• WHAT YOU SHOULD DO: Filter the entries and keep only the lines where the string "drink" appears.

--------------------------------------------------

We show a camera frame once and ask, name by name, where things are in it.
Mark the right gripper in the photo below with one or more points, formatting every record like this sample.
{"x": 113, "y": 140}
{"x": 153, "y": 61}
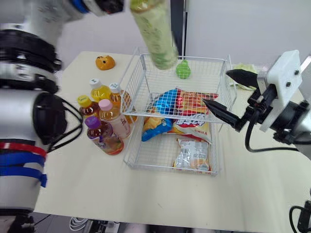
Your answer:
{"x": 261, "y": 102}

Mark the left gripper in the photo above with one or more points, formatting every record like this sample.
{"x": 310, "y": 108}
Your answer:
{"x": 110, "y": 6}

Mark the green drink bottle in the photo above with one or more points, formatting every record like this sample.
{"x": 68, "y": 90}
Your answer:
{"x": 155, "y": 34}

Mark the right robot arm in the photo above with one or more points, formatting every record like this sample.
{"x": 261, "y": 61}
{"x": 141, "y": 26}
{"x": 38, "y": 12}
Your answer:
{"x": 303, "y": 128}

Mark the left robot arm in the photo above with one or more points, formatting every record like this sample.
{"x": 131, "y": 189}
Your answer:
{"x": 19, "y": 106}

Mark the pale drink bottle pink cap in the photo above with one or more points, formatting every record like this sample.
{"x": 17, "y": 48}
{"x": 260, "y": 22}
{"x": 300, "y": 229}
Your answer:
{"x": 116, "y": 121}

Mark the red snack pack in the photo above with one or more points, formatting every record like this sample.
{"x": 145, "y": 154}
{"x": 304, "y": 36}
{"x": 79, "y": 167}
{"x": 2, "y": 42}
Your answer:
{"x": 194, "y": 102}

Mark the white and yellow chips bag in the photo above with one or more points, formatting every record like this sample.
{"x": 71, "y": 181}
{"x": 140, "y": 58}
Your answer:
{"x": 192, "y": 127}

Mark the green gourd toy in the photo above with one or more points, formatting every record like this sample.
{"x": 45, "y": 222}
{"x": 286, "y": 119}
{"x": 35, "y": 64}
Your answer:
{"x": 183, "y": 70}

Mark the orange round toy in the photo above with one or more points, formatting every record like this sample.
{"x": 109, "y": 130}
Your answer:
{"x": 105, "y": 62}

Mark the blue snack pack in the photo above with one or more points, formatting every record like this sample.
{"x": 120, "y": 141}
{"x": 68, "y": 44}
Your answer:
{"x": 165, "y": 102}

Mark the silver and orange snack pack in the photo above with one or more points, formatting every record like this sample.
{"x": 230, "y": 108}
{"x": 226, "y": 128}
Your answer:
{"x": 192, "y": 155}

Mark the yellow juice bottle white cap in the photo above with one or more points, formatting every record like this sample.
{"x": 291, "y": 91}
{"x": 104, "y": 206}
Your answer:
{"x": 98, "y": 92}

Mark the blue and yellow chips bag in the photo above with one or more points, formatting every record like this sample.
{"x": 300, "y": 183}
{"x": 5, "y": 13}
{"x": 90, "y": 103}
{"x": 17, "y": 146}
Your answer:
{"x": 153, "y": 128}

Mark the orange tea bottle white cap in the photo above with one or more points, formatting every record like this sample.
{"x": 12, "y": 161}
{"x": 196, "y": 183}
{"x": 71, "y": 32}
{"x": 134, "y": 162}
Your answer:
{"x": 116, "y": 97}

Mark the brown tea bottle yellow cap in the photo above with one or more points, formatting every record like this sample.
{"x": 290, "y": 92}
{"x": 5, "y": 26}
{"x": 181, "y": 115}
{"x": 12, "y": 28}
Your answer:
{"x": 85, "y": 106}

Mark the tea bottle purple cap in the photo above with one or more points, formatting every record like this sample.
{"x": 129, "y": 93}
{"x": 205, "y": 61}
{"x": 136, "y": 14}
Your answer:
{"x": 104, "y": 138}

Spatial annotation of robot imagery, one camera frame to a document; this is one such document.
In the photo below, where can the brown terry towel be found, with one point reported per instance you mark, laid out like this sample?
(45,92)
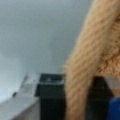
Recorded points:
(96,53)

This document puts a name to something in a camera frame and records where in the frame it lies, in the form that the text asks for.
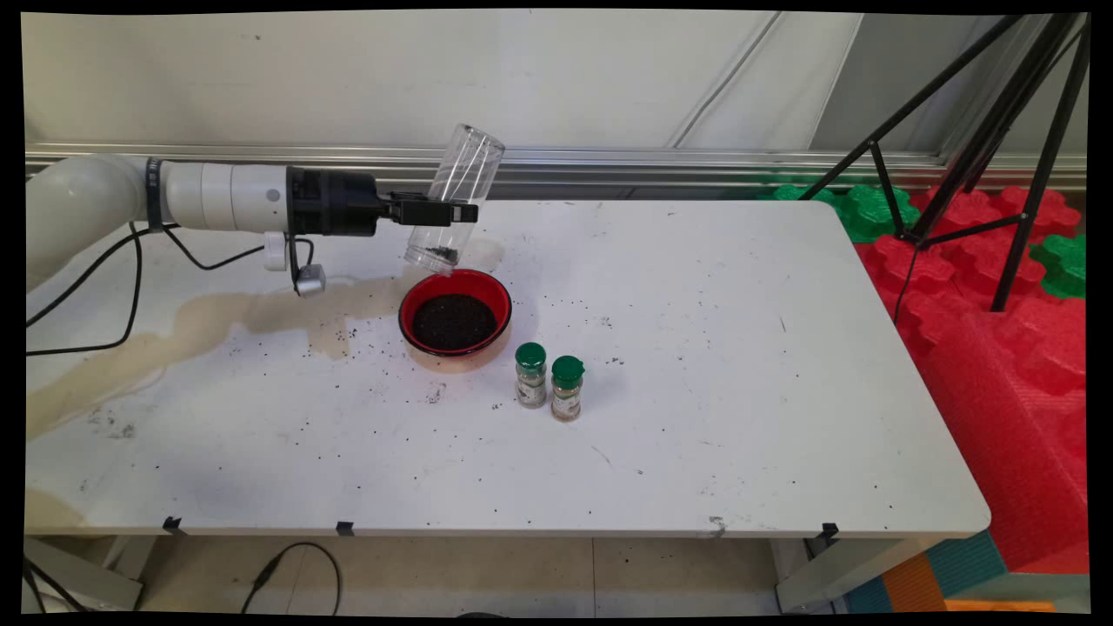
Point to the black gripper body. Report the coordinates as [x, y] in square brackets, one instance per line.
[335, 202]

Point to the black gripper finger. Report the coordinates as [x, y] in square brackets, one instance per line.
[407, 196]
[439, 213]

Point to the black seeds heap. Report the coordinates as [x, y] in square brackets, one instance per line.
[454, 322]
[443, 254]

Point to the clear plastic jar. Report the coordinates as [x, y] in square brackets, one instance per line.
[469, 169]

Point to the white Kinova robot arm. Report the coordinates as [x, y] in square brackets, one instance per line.
[104, 196]

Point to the red bowl with black rim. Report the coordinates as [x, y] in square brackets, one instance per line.
[452, 283]

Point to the spice jar with green lid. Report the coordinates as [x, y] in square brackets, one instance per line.
[567, 387]
[531, 374]

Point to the green foam puzzle piece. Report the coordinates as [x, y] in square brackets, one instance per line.
[856, 213]
[1065, 269]

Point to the grey metal table leg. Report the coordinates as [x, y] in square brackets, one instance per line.
[835, 574]
[96, 591]

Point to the red foam puzzle mat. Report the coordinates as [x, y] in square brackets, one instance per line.
[948, 269]

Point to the black tripod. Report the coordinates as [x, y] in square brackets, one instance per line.
[991, 139]

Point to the orange foam mat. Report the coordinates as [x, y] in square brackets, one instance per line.
[913, 587]

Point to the large red foam block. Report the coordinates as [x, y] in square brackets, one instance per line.
[1017, 417]

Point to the teal foam mat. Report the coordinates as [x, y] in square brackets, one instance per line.
[965, 561]

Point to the orange foam strip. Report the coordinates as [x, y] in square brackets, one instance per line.
[1000, 606]

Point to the aluminium wall rail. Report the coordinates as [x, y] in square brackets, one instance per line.
[652, 163]

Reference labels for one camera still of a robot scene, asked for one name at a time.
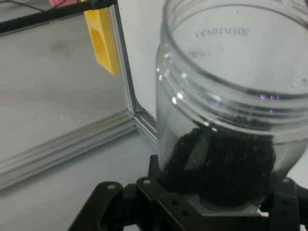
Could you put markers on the black stand pole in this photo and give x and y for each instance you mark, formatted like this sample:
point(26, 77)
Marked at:
point(36, 19)

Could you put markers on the yellow plastic bin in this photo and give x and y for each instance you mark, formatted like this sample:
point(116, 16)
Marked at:
point(103, 48)

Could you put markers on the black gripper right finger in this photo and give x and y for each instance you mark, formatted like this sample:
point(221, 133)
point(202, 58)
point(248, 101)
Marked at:
point(288, 207)

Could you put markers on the black granules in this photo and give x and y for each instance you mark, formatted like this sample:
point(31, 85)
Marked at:
point(228, 168)

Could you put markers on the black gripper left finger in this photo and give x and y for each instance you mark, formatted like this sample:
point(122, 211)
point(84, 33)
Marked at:
point(134, 207)

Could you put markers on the short aluminium frame rail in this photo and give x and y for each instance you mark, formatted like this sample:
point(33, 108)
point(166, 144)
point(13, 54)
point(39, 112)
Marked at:
point(60, 149)

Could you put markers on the clear plastic jar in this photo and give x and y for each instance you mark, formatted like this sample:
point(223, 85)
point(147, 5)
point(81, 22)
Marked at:
point(216, 72)

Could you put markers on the pink box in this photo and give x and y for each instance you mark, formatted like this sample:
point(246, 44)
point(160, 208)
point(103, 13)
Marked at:
point(62, 2)

--------------------------------------------------

• REPLY TO THE TASK:
Mark the green drink bottle in the photo above with one or more points, formatting every record like this sample.
Mark the pale drink bottle pink cap in the photo above with one or more points, formatting every record like this sample.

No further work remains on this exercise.